The Baxandall converter has been used recently in driving fluorescent tubes from low-voltage sources, often using rechargeable batteries, for emergency lighting and camping etc. Also in his 1959 paper, Baxandall described a voltage-switched variant of the sinewave oscillator. This variant seems to have been the forerunner of most two-transistor drivers for compact fluorescent lamps (CFL's) which has been extended recently to drive low-voltage LED lamps.

====Naming Confusion: "Baxandall" vs "Resonant Royer"====
The original Royer oscillator/inverter is an example of a "self-oscillating circuit" since its frequency of operation is determined solely by the external source of power (the input DC voltage) and at least one of the main power components that process the full power that passes through the apparatus, refer note 1 below. There are other examples of self-oscillating inverters (and converters) that are sometimes referred to by the same name "Royer" (or variations thereof), despite the fact that they operate by completely different principles. The Baxandall Oscillator is a notable example, as it is sometimes referred to as a "resonant Royer", or "self-resonant Royer", or "L-C Royer", but its operation has nothing to do with magnetic saturation on which the Royer relies, it operates on the principle of the natural resonance of electrical energy that occurs between inductors and capacitors operating in their non-saturating states. Magnetic saturation is usually highly undesirable in a Baxandall oscillator, and in fact, is something designers of most power conversion equipment take great care to avoid. The fact that the original Royer uses magnetic saturation of its main power transformer core as its main principle of operation makes it quite unique in among the wide array of circuits that have been employed in the field of power conversion over the last few decades; so its name should not be carelessly applied to other power conversion circuits that do not rely on the same principle.
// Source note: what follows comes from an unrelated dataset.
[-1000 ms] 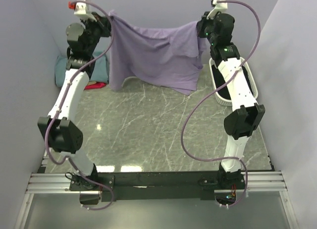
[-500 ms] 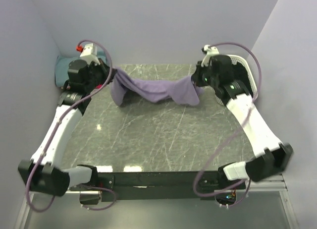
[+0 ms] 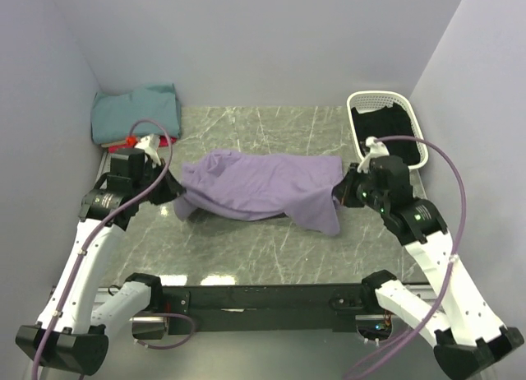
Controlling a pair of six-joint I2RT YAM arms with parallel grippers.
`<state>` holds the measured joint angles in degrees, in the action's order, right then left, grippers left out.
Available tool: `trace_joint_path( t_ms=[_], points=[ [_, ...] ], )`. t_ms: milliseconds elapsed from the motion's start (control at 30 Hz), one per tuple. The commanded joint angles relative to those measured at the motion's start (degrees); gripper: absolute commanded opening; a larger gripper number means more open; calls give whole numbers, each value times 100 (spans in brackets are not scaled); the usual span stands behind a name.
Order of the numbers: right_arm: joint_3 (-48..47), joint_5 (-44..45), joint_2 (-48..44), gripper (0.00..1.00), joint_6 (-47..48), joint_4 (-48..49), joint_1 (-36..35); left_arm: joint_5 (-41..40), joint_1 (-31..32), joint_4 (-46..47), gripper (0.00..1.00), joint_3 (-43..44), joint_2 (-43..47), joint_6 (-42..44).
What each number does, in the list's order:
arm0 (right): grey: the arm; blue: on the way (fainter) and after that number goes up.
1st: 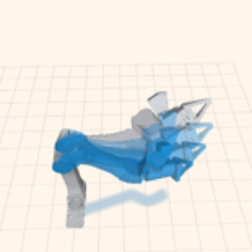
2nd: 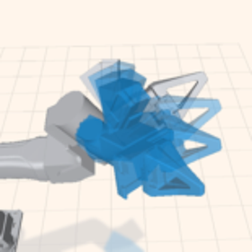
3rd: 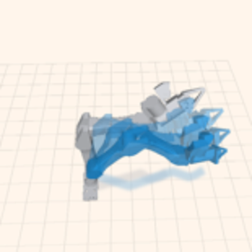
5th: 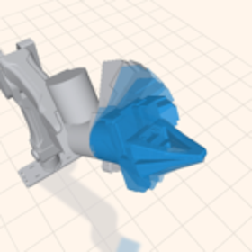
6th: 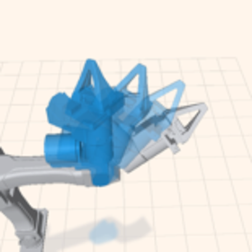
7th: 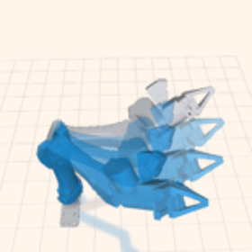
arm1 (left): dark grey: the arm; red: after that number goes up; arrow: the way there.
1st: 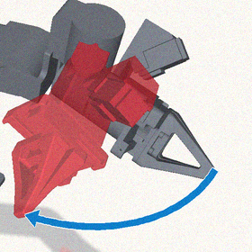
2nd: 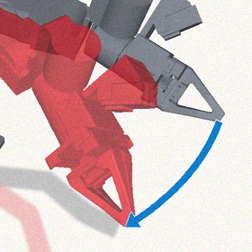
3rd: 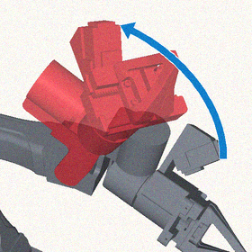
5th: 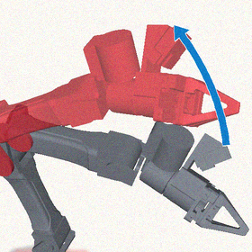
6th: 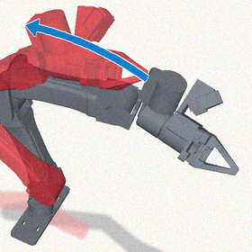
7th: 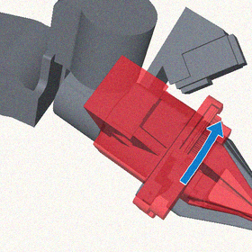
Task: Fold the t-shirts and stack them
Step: Flatten the tshirt out
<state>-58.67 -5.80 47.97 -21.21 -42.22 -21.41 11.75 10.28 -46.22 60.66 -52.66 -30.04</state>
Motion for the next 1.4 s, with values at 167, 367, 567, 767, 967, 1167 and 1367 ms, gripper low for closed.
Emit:
trace_joint_path(
  t_ms=[167, 367, 567, 767, 967, 1167, 1367],
  points=[
    [93, 484, -745, 0, -1236, -1296, -91, -32, 18, -2039, 10, 428, 564, -222],
    [347, 334, -868, 0, -1342, -1834, -153, -147, 97, -2498, 11, 280, 678, -142],
    [647, 475, -973, 0, -1421, -1659, -153, -85, 97, -2059, 6, -168, 749, -292],
    [305, 571, -333, 0, -1052, -903, -153, 91, 97, -1434, 4, -116, 337, -160],
    [242, 528, 353, 0, -744, -384, -153, 55, 97, -1074, 4, -283, -95, -55],
    [532, 493, 521, 0, -674, -173, -153, 65, 97, -845, 3, -512, -305, -11],
    [454, 484, 732, 0, -551, -94, -153, 29, 97, -793, 1, -398, -552, 112]
  ],
)
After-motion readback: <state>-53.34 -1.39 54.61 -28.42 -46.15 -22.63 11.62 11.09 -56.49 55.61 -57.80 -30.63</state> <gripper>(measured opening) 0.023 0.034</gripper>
Unfortunately, this naming confusion has become prevalent in the modern literature (for example, in datasheets, and is one of the topics of this exchange between two highly respected practitioners of the art of circuit design.

The Royer oscillator was one of the early examples of self-oscillating circuits to become widely used and popularised, so it is perhaps understandable that the name "Royer" was applied to other self-oscillating circuits over the following decades. Furthermore, the word "Royer" or "Royer-class" is more convenient than writing "self-oscillating inverter/converter circuit based on magnetic saturation of the main power transformer". However, we should avoid incorrectly using the name "Royer" since it can only create confusion. It is now well over 50 years since these circuits were first invented, so the name "Royer" should be applied only to those circuits that adhere strictly to the concepts of the original patent.
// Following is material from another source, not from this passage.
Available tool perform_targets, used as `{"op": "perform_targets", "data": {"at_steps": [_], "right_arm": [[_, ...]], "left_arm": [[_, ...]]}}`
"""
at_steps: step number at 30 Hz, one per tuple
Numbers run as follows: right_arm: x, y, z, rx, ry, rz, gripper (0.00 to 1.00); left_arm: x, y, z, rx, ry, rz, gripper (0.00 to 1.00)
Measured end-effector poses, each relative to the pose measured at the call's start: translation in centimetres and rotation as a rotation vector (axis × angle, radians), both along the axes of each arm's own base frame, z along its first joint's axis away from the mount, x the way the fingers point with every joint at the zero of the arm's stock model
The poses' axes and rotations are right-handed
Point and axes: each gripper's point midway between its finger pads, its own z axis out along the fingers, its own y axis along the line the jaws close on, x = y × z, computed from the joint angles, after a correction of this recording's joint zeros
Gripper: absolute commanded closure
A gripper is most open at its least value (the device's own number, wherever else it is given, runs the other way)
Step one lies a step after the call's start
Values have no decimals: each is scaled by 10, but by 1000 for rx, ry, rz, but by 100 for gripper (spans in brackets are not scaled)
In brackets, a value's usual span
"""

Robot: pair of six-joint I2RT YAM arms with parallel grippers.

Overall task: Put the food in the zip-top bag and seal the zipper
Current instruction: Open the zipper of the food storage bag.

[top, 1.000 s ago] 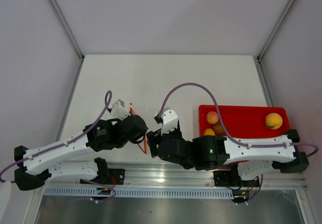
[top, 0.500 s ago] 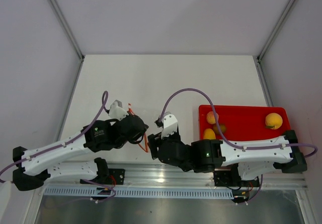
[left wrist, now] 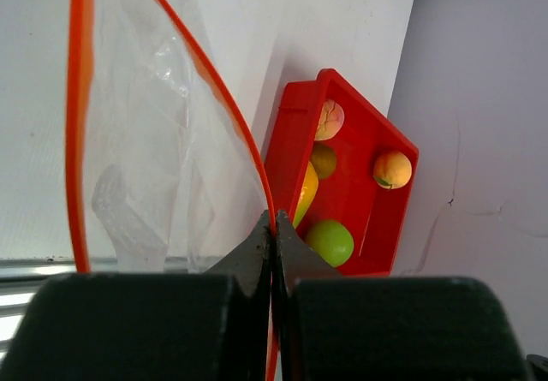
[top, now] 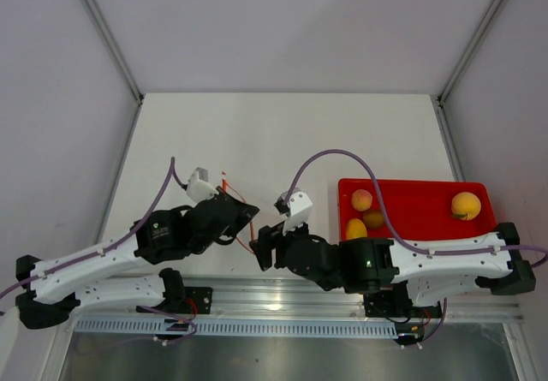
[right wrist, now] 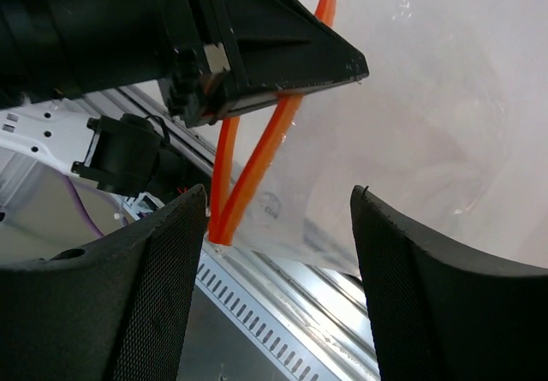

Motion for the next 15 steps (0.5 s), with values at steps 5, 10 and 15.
{"op": "perform_targets", "data": {"at_steps": [5,10,15], "right_arm": [[0,-2,14,54,4,2,30],[0,-2,13,55,13,-1,30],[3,-2,8,53,30,-18,32]], "left_arm": [[0,-2,-10,21,-17,-23,99],[2,-6,-9,29,-29,-36,99],[3,-9,-11,41,-31,-46,99]]}}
The first name that appears on the original Patent for the Royer oscillator is Richard L. Bright and Royer's name appears second, yet the Royer oscillator is rarely referred to as the "Bright oscillator". By comparison, the name "Baxandall" appears as the first name - in fact, the only name - on both the Patent and the initial publication.

Note 1: Compare this to power-converter circuits that are not "self-oscillating", where the frequency of operation is independent of the main power components and is typically determined by an auxiliary control circuit that is not involved in any power transfer between the main power ports of the apparatus, eg: a control chip.